What is expected ::
Once you find the line with "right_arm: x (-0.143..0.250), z" in the data that follows, repeat it and every line after it exactly, through the line with "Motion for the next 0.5".

Source data ::
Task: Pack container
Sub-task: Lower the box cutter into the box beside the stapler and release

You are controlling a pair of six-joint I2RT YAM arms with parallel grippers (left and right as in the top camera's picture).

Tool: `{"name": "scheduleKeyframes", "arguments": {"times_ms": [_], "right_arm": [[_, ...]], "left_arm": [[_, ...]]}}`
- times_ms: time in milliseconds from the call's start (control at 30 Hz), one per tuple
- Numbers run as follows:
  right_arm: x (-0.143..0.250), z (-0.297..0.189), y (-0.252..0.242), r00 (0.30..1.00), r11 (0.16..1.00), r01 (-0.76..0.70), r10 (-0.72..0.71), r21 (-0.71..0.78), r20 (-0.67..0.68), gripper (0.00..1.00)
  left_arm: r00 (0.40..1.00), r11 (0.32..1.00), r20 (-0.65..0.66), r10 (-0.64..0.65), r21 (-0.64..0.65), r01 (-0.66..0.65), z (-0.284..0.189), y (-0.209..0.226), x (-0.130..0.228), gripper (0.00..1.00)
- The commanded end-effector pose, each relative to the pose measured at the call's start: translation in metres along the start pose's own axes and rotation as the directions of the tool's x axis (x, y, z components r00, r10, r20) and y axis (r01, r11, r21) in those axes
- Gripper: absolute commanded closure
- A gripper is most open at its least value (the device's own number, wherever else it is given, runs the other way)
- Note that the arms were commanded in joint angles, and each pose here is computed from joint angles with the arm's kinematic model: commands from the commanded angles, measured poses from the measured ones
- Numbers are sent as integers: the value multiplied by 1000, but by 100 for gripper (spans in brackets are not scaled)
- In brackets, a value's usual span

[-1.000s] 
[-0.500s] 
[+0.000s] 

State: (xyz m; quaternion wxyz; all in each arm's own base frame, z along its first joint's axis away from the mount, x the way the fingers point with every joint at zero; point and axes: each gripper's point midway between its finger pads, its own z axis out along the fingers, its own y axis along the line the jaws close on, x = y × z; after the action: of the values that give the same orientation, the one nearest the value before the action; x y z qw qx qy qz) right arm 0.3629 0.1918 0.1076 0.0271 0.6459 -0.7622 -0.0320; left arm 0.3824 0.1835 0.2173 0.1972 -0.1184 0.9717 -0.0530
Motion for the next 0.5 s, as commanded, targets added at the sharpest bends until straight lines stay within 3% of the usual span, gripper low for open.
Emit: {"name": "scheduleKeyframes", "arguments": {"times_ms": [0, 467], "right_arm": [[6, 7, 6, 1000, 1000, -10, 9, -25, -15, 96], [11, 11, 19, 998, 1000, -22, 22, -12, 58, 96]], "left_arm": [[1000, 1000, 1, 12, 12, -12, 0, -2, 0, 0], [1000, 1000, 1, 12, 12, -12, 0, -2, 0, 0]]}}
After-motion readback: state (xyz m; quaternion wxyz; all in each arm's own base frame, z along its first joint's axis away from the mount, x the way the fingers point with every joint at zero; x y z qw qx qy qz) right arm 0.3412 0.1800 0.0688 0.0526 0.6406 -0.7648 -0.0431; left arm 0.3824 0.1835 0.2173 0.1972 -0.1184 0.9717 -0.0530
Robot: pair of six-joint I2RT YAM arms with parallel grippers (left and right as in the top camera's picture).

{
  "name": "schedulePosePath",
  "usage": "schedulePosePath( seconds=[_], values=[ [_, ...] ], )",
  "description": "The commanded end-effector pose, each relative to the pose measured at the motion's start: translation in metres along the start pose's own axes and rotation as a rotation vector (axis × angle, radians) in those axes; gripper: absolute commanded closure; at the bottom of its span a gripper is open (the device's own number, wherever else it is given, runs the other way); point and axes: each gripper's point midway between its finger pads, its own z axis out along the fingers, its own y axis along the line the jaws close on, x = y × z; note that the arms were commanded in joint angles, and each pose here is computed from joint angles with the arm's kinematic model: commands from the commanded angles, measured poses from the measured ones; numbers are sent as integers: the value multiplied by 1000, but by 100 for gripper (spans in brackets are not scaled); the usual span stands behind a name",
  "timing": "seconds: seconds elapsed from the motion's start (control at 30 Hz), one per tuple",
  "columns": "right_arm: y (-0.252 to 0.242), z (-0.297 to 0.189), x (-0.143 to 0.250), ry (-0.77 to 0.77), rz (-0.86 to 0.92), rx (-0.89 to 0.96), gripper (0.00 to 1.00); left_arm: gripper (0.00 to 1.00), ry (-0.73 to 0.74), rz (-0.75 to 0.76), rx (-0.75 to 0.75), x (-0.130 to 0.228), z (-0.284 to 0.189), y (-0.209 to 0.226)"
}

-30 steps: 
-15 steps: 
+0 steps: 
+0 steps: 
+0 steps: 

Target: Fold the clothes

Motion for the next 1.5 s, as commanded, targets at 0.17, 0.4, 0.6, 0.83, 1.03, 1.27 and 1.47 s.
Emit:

Exercise answer ::
  right_arm: x (-0.143..0.250), z (-0.297..0.189), y (-0.252..0.242), r00 (0.30..1.00), r11 (0.16..1.00), r01 (-0.76..0.70), r10 (-0.72..0.71), r21 (-0.71..0.78), r20 (-0.67..0.68), gripper (0.00..1.00)
  left_arm: r00 (0.40..1.00), r11 (0.32..1.00), r20 (-0.65..0.66), r10 (-0.64..0.65), r21 (-0.64..0.65), r01 (-0.66..0.65), z (-0.284..0.189), y (-0.209..0.226), x (-0.130..0.228), gripper (0.00..1.00)
- The commanded end-effector pose, each relative to the pose measured at the call's start: translation in metres along the start pose's own axes and rotation as the directions of the tool's x axis (x, y, z components r00, r10, r20) and y axis (r01, r11, r21) in those axes
- Gripper: absolute commanded closure
- A gripper is most open at its least value (the device's own number, wherever else it is given, runs the other way)
- Note that the arms were commanded in joint angles, and each pose here is computed from joint angles with the arm's kinematic model: commands from the commanded angles, measured poses from the measured ones
- Numbers are sent as integers: the value multiplied by 1000, but by 100 for gripper (spans in brackets are not scaled)
- In brackets, a value's usual span

[-1.000s] 
[-0.500s] 
[+0.000s] 

State: (xyz m; quaternion wxyz; all in each arm's own base frame, z along its first joint's axis away from the mount, x the way the fingers point with every joint at zero; point and axes: each gripper's point midway between its finger pads, its own z axis out along the fingers, its own y axis along the line the jaws close on, x = y × z; after the action: of the values that give the same orientation, the one nearest the value before the action; x y z qw qx qy qz) right arm 0.3629 0.1918 0.1076 0.0271 0.6459 -0.7622 -0.0320; left arm 0.3824 0.1835 0.2173 0.1972 -0.1184 0.9717 -0.0530
Motion for the next 0.5 s, as commanded, targets added at the sharpest bends until straight lines stay within 3% of the usual span, gripper low for open.

With this, the exercise has been completed.